船長《せんちやう》は一時《いちじ》は毒々《どく/\》しく私《わたくし》の顏《かほ》を眺《なが》めて嘲笑《あざわら》つて居《を》つたが此時《このとき》稍《や》や眞面目《まじめ》になつて其《その》光《ひかり》の方《かた》を眺《なが》めつゝ
『然《しか》し妙《めう》だぞ、今月《こんげつ》の航海表《かうかいへう》によると、今頃《いまごろ》此《この》航路《かうろ》を本船《ほんせん》の後《あと》を追《お》ふて斯《か》く進航《しんかう》して來《く》る船《ふね》は無《な》い筈《はづ》だが。』と小首《こくび》を傾《かたむ》けたが忽《たちま》ちカラ/\と笑《わら》つて
『あゝ分《わか》つた/\、畜生《ちくしやう》巧《うま》くやつてるな、此前《このまへ》あの邊《へん》で沈沒《ちんぼつ》したトルコ[#「トルコ」に二重傍線]丸《まる》の船幽靈《ふないうれい》めが、まだ浮《うか》び切《き》れないで難破船《なんぱせん》の眞似《まね》なんかして此《この》船《ふね》を暗礁《あんせう》へでも僞引寄《おびきよ》せやうとかゝつて居《い》るんだな、どつこい、其手《そのて》は喰《く》はんぞ。』と呟《つぶや》きながら私《わたくし》に向《むか》ひ
『だが[#「だが」は底本では「だか」]先刻《せんこく》は確實《たしか》に救助《きゆうじよ》を求《もと》むる難破船《なんぱせん》の信號《しんがう》が見《み》えましたか。』と眉《まゆ》に唾《つばき》した。可笑《をか》しい樣《やう》だが船乘人《ふなのり》にはかゝる迷信《めいしん》を抱《いだ》いて居《を》る者《もの》が澤山《たくさん》ある、私《わたくし》は相手《あいて》にせず簡單《かんたん》に
『左樣《さやう》、確《たしか》に救助《きうじよ》を求《もと》むる難破《なんぱ》の信號《しんがう》!。」と答《こた》へて、彼《かれ》が『うむ、いよ/\違《ちがひ》ない、船幽靈《ふなゆうれい》メー。』と單獨《ひとり》でぐと/\何事《なにごと》をか言《い》つて居《を》るのを聽《き》き流《なが》しながら、猶《なほ》よく其《その》海上《かいじやう》を見渡《みわた》すと、今《いま》眼《め》に見《み》ゆる三個《さんこ》の燈光《とうくわう》は、决《けつ》して愚《おろか》なる船長《せんちやう》の言《い》ふが如《ごと》き、怨靈《おんれう》とか海《うみ》の怪物《ばけもの》とかいふ樣《やう》な世《よ》に在《あ》り得可《うべ》からざる者《もの》の光《ひかり》ではなく、緑《りよく》、紅《こう》の兩燈《りようとう》は確《たしか》に船《ふね》の舷燈《げんとう》で、海面《かいめん》より高《たか》き白色《はくしよく》の光《ひかり》は海上法《かいじやうほふ》に從《したが》ひ甲板《かんぱん》より二十|尺《しやく》以上《いじやう》高《たか》く掲《かゝ》げられたる檣燈《しやうとう》にて、今《いま》や、何等《なにら》かの船《ふね》は、我《わ》が弦月丸《げんげつまる》の後《あと》を追《お》ふて進航《しんかう》しつゝ來《きた》るのであつた。
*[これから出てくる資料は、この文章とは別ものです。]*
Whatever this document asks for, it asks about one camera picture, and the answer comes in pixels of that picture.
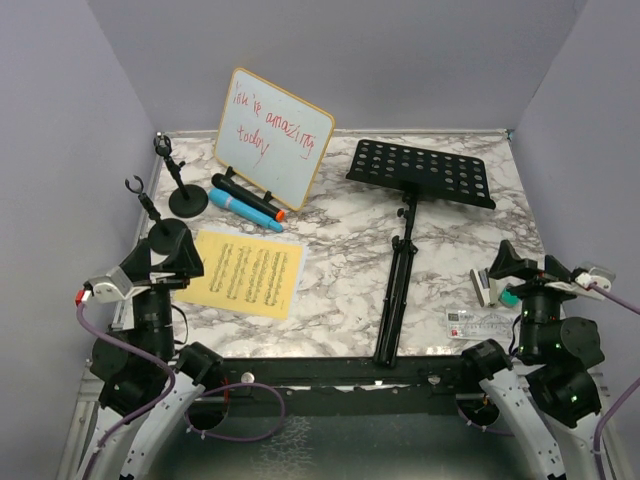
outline white wall
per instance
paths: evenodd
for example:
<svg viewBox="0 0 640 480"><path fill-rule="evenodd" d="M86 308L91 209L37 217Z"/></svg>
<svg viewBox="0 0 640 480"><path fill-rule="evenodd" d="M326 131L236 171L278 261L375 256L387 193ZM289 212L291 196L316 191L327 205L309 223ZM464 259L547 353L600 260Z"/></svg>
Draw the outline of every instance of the white wall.
<svg viewBox="0 0 640 480"><path fill-rule="evenodd" d="M88 0L163 130L218 128L242 66L339 128L514 128L585 0Z"/></svg>
<svg viewBox="0 0 640 480"><path fill-rule="evenodd" d="M618 273L640 304L640 3L590 0L514 134L513 150L547 252ZM640 317L574 300L596 320L614 397L640 375ZM614 417L640 474L640 394Z"/></svg>
<svg viewBox="0 0 640 480"><path fill-rule="evenodd" d="M83 0L4 1L0 64L0 477L53 479L92 343L74 296L131 248L154 129Z"/></svg>

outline round stand base
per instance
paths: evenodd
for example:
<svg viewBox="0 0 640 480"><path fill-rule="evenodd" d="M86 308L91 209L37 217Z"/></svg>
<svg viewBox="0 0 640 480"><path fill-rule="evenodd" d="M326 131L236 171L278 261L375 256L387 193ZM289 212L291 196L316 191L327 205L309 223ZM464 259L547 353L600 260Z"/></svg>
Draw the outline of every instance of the round stand base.
<svg viewBox="0 0 640 480"><path fill-rule="evenodd" d="M180 190L176 190L169 197L169 210L180 218L192 218L204 212L209 204L209 197L204 188L198 185L185 185L189 193L189 199L186 200Z"/></svg>
<svg viewBox="0 0 640 480"><path fill-rule="evenodd" d="M187 228L187 226L182 220L178 220L177 218L167 218L160 220L160 222L167 227L169 233L165 235L160 225L156 223L151 227L149 235L147 235L149 247L159 255L169 255L176 245L178 235L180 235L180 232Z"/></svg>

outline marble surface
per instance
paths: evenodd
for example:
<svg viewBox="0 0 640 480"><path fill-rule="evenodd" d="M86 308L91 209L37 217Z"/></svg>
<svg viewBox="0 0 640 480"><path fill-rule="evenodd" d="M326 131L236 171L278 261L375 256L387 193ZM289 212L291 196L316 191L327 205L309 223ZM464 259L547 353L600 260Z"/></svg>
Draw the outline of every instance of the marble surface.
<svg viewBox="0 0 640 480"><path fill-rule="evenodd" d="M334 136L307 204L289 212L284 233L250 224L210 204L187 220L194 236L201 229L261 235L308 246L297 296L287 320L247 316L178 303L188 315L189 341L199 341L225 357L370 356L375 350L391 263L391 238L404 231L396 210L401 193L352 182L345 175L363 137ZM447 338L447 308L478 308L471 268L491 265L502 239L522 256L542 254L533 215L504 136L367 136L374 140L476 156L484 160L494 211L441 200L418 204L413 241L419 248L407 298L400 355L456 354L470 341ZM185 161L183 180L207 191L224 168L214 158L211 138L175 138L174 159ZM248 185L238 179L242 185ZM161 170L154 200L163 217L175 183ZM125 310L127 321L131 312ZM184 327L176 316L176 337Z"/></svg>

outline bolt
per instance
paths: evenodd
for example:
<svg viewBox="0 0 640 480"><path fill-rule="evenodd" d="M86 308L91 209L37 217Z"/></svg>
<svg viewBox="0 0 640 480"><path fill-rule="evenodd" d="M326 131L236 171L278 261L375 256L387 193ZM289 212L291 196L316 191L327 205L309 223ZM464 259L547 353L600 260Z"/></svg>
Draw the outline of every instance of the bolt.
<svg viewBox="0 0 640 480"><path fill-rule="evenodd" d="M253 383L256 381L256 377L251 372L244 372L240 377L242 383Z"/></svg>

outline small whiteboard
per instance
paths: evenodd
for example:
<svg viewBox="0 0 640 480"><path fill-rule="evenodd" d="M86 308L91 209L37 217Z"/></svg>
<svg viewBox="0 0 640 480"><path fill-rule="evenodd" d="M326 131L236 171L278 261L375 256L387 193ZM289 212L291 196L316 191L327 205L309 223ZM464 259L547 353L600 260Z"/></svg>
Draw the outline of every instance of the small whiteboard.
<svg viewBox="0 0 640 480"><path fill-rule="evenodd" d="M289 208L299 210L334 126L327 112L237 68L213 155Z"/></svg>
    第七回 印度洋《インドやう》の海賊《かいぞく》
[#ここから5字下げ]
水雷驅逐艦か巡洋艦か――昔の海賊と今の海賊――海底潜水器――探海電燈《サアチライト》――白馬の如き立浪――海底淺き處――大衝突
[#ここで字下げ終わり]
 私《わたくし》が一心《いつしん》に見詰《みつ》めて居《を》る間《あひだ》に、右舷《うげん》に緑燈《りよくとう》、左舷《さげん》に紅燈《こうとう》、甲板《かんぱん》より二十|尺《しやく》以上《いじやう》高《たか》き前檣《ぜんしやう》に閃々《せん/\》たる白色燈《はくしよくとう》を掲《かゝ》げたる一隻《いつさう》の船《ふね》は、印度洋《インドやう》の闇黒《やみ》を縫《ぬ》ふてだん/″\と接近《せつきん》して來《き》た。今《いま》、我《わ》が弦月丸《げんげつまる》は一|時間《じかん》に十二三|海里《ノツト》の速力《そくりよく》をもつて進航《しんかう》して居《を》るのに、其《その》後《あと》を追《お》ふて斯《か》くも迅速《じんそく》に接近《せつきん》して來《く》るとは、實《じつ》に非常《ひじやう》の速力《そくりよく》でなければならぬ。今《いま》の世《よ》に、かくも驚《おどろ》く可《べ》き速力《そくりよく》をもつて居《を》る船《ふね》は、水雷驅逐艦《すゐらいくちくかん》か、水雷巡洋艦《すゐらいじゆんやうかん》の他《ほか》はあるまい、あの燈光《とうくわう》の主體《しゆたい》は果《はた》して軍艦《ぐんかん》の種類《しゆるい》であらうか。軍艦《ぐんかん》の種類《しゆるい》ならば何《なに》も配慮《しんぱい》するには及《およ》ばないが――若《も》しや――若《も》しや――と私《わたくし》はふと[#「ふと」に傍点]或《ある》事《こと》を想起《おもひおこ》した時《とき》、思《おも》はずも戰慄《せんりつ》したよ。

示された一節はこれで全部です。